Siem Reap on the other hand was a "nice town", I hate to admit but despite it's blatant commercialism (over one million visitors a year go to see the Angkor temple area) it has retained something of itself and its people. And the residents are nice and hospitable and even funny and good to get to know.. they aren't dead in the eyes like I have to say I think the Thais are... they haven't yet sold their souls for the dollars, and I hope, and I think, that the Cambodian government may have caught it in time... The place is gloriously free of the diseases that infect Thailand... McDonalds, Burger King, KFC, Starbucks and a 7/11 convenience store on every street. The Cambodians enjoy their visitors, they don't yet resent them, they still see them as people, and it is reciprocated.

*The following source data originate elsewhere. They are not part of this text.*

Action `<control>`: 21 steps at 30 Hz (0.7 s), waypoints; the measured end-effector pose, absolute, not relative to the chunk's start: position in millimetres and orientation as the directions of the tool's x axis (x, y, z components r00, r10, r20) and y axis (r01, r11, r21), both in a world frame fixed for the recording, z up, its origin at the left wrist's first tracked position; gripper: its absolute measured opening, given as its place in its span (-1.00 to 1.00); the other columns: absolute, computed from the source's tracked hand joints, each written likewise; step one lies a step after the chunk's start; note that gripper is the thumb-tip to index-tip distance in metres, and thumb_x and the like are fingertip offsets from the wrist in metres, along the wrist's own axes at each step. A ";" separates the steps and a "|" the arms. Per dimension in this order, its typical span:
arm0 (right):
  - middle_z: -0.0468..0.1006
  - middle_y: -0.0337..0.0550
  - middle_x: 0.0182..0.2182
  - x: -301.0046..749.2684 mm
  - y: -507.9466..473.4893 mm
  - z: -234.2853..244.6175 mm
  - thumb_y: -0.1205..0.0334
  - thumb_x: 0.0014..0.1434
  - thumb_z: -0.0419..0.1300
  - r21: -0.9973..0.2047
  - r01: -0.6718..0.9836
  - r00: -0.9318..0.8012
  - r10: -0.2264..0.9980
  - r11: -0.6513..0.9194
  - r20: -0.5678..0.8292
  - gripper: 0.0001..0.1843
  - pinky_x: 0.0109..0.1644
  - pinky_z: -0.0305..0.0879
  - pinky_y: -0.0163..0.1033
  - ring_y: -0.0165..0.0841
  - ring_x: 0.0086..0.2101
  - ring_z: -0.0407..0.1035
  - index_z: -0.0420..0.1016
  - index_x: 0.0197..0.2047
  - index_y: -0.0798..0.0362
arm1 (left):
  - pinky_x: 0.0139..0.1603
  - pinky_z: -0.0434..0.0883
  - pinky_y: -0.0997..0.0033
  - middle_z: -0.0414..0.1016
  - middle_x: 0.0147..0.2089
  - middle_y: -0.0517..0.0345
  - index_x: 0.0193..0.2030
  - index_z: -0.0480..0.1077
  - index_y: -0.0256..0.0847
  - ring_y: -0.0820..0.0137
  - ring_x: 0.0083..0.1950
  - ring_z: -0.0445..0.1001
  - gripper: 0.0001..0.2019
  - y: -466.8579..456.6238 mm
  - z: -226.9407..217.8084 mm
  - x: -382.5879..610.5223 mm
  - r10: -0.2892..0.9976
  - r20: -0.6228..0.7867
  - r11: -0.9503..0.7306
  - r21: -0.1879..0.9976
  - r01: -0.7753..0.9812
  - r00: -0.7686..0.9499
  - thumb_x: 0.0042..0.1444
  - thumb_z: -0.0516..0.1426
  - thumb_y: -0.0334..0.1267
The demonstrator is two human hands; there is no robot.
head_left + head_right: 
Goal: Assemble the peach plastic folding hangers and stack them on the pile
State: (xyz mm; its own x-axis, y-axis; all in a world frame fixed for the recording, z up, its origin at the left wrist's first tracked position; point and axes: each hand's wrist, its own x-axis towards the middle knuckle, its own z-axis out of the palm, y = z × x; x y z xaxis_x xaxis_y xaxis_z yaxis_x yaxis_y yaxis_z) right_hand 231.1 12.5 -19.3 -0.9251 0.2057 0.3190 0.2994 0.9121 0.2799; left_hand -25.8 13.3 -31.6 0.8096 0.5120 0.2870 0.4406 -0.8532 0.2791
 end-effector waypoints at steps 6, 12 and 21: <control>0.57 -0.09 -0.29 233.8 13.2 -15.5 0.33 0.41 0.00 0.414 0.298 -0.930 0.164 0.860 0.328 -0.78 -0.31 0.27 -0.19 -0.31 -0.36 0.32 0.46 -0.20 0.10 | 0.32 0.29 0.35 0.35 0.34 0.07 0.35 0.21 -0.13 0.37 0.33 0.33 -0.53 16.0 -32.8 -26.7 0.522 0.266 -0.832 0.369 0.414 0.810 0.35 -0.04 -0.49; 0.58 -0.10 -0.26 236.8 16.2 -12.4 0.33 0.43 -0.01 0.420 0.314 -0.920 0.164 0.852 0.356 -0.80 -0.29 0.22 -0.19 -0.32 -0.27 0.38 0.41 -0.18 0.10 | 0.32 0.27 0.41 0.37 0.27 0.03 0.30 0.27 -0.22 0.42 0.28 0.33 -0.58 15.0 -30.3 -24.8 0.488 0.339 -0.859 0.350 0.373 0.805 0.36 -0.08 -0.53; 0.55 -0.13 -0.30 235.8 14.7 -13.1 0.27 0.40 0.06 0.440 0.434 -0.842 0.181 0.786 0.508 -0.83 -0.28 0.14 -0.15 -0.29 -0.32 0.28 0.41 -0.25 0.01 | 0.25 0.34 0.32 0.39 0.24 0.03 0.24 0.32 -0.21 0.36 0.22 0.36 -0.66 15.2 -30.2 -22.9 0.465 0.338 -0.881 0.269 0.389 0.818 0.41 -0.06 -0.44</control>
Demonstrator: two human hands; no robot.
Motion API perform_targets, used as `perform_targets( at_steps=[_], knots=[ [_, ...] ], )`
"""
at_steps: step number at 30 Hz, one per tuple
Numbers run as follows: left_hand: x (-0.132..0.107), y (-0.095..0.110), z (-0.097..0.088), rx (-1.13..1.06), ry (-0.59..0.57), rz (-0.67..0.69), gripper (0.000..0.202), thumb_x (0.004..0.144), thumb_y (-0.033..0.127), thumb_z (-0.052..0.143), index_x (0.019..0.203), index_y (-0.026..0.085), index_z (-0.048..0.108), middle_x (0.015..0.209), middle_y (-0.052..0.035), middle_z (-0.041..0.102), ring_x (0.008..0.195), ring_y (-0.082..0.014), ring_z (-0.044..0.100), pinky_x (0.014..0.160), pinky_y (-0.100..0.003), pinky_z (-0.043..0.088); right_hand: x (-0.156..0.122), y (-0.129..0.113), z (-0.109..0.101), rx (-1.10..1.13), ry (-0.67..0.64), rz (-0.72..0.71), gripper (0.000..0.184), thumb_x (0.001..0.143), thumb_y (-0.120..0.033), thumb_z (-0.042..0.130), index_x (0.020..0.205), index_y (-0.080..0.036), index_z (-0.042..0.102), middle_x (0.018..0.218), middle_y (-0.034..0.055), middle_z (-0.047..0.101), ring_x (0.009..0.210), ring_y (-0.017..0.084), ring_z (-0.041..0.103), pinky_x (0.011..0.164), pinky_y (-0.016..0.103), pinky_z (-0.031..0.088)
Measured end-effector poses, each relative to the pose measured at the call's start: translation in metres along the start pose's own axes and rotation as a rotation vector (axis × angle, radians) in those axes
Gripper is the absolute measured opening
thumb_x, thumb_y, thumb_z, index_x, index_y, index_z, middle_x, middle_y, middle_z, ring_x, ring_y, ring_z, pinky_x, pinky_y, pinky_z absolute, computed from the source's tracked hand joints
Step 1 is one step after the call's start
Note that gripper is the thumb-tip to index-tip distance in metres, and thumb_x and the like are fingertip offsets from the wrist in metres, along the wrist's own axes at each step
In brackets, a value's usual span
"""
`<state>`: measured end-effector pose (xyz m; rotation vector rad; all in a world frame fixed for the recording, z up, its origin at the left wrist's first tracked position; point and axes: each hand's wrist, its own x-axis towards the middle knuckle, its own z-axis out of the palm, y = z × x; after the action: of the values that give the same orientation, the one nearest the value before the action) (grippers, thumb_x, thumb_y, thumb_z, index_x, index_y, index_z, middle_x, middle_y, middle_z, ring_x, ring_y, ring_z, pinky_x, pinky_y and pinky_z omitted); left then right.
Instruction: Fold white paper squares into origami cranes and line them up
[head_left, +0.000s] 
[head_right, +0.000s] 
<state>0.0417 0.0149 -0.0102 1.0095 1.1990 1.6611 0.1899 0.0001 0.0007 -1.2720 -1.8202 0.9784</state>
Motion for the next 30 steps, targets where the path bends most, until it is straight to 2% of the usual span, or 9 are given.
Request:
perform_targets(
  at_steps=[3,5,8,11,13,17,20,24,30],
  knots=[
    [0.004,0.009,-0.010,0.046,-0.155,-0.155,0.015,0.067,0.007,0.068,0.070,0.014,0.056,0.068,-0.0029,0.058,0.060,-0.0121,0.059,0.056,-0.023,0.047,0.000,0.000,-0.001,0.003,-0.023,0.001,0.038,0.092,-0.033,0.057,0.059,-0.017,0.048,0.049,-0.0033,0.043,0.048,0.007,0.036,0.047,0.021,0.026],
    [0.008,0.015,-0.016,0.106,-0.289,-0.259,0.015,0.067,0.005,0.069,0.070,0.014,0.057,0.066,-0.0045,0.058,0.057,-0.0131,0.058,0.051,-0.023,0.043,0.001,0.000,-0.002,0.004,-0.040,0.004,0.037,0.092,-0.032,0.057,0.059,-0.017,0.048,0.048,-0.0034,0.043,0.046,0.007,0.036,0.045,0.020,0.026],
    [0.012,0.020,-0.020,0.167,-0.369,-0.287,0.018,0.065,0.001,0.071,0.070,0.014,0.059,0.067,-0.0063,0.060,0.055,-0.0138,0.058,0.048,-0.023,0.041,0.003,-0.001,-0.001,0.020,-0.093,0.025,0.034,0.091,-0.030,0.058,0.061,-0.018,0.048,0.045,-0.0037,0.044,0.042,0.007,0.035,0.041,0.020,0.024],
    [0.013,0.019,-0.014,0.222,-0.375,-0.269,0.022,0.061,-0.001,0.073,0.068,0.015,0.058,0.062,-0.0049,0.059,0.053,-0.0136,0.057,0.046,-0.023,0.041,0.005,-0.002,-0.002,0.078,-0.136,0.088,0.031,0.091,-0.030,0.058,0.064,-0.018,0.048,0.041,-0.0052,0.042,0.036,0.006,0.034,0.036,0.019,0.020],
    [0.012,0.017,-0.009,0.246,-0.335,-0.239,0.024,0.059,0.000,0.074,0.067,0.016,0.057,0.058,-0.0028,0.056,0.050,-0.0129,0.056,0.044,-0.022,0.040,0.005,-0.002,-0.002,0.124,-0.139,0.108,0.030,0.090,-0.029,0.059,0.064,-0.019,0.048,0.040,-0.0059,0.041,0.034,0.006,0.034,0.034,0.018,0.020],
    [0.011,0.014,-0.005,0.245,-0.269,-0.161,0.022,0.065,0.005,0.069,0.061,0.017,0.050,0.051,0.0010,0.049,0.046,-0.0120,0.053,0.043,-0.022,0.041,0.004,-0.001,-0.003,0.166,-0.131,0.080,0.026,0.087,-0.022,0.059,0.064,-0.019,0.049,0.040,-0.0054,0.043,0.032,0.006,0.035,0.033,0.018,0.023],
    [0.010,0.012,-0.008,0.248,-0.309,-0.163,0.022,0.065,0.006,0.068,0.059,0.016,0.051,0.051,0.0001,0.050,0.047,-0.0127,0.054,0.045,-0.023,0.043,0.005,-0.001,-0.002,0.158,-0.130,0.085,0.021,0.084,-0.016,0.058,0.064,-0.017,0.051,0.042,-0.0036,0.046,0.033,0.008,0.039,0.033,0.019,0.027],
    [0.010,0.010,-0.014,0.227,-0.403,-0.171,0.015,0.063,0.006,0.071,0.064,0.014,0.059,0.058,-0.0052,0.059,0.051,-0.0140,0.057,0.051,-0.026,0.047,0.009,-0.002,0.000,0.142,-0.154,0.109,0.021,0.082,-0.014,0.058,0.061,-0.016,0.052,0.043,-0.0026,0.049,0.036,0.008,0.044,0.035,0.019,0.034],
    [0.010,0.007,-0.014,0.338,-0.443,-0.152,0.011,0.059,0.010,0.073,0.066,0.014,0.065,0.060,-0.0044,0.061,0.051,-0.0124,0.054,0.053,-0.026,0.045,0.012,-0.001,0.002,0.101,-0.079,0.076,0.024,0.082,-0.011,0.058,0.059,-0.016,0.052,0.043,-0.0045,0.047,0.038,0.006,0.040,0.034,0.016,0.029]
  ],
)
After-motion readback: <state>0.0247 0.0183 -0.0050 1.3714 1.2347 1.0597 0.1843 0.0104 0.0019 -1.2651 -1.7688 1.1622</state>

Anyway, yesterday I went and saw Angkor Wat, the vast complex of temples and palaces etc dating back hundreds of years from various dynasties and kingdoms... it is impressive indeed, despite obviously being inundated with tour buses of every nationality. There were thousands of people but the enormity of the park is such you can occasionally find a quiet spot, if only briefly, and maybe snap a photo that doesn't feature a fat pasty old couple dabbing their faces and staring in disbelief as their guide tells them they should climb the stairs of whatever attractoin you are at. I hired a tuktuk early in the morning and my driver and I did the rounds at warp speed, the initial tour we did was supposed to take a full day and we knocked it out in four hours, he cutting the traffic queues and weaving in and out of pasty old people to the temple, telling me what the name was, me jumping off and powerwalking up, down, around and through it, camera snapping away, then back on the tuktuk waiting on the other side and Warp 9 to the next pile of rocks... so we got around a goodly number of places in the burning hot sun and after about six hours I was drenched in sweat and ready to pass out, and we had seen all the major sights, so I let 3502 (for that was his number and that is what we shall call him, for I forget his name) knock off early and I retired to a pub for a couple of recovery beers. While fascinating and vast I fail to understand how some people do three day tours of the place... I mean after half a day all the piles of rocks looked the same...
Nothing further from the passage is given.